* **Work instructions**: Your answer should hold only the line containing "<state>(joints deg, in" and each line that follows it in the listing, copied exactly.

BEGIN Data excerpt

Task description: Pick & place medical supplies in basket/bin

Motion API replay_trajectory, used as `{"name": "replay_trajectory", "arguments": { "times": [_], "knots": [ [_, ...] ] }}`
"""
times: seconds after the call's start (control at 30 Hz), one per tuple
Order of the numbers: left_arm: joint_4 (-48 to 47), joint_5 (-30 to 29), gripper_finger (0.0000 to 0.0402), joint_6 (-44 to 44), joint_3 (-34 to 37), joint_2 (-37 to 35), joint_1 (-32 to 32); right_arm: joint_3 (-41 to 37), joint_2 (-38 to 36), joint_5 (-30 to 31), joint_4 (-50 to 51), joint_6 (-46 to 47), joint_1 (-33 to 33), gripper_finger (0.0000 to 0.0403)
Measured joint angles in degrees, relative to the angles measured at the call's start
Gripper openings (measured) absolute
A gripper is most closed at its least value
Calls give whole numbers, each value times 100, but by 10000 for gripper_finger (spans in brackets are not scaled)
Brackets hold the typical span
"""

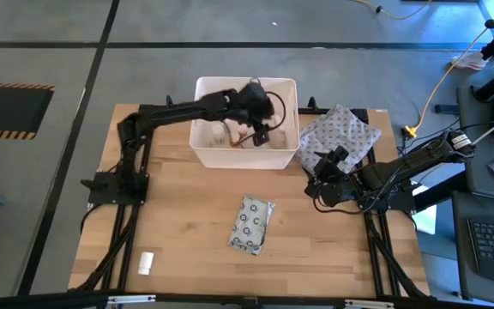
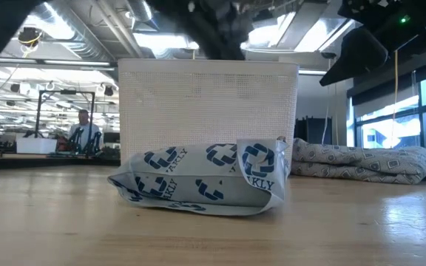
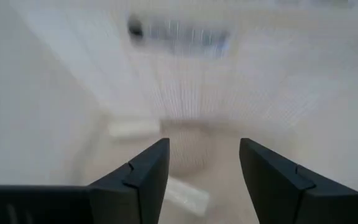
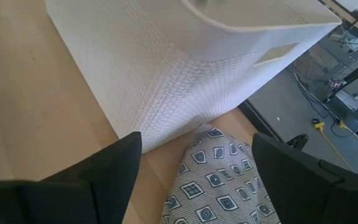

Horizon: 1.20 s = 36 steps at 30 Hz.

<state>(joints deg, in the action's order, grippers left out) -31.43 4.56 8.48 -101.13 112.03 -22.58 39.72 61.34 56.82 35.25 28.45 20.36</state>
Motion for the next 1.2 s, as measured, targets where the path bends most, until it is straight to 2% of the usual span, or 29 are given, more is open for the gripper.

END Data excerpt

* **Result**:
<state>(joints deg, in the action's order, grippers left out) -31.43 4.56 8.48 -101.13 112.03 -22.58 39.72 61.34 56.82 35.25 28.45 20.36</state>
Motion for the next 1.2 s, as measured, targets where the path bends most, until it is straight to 2% of the usual span, or 29 are given, more is open for the gripper.

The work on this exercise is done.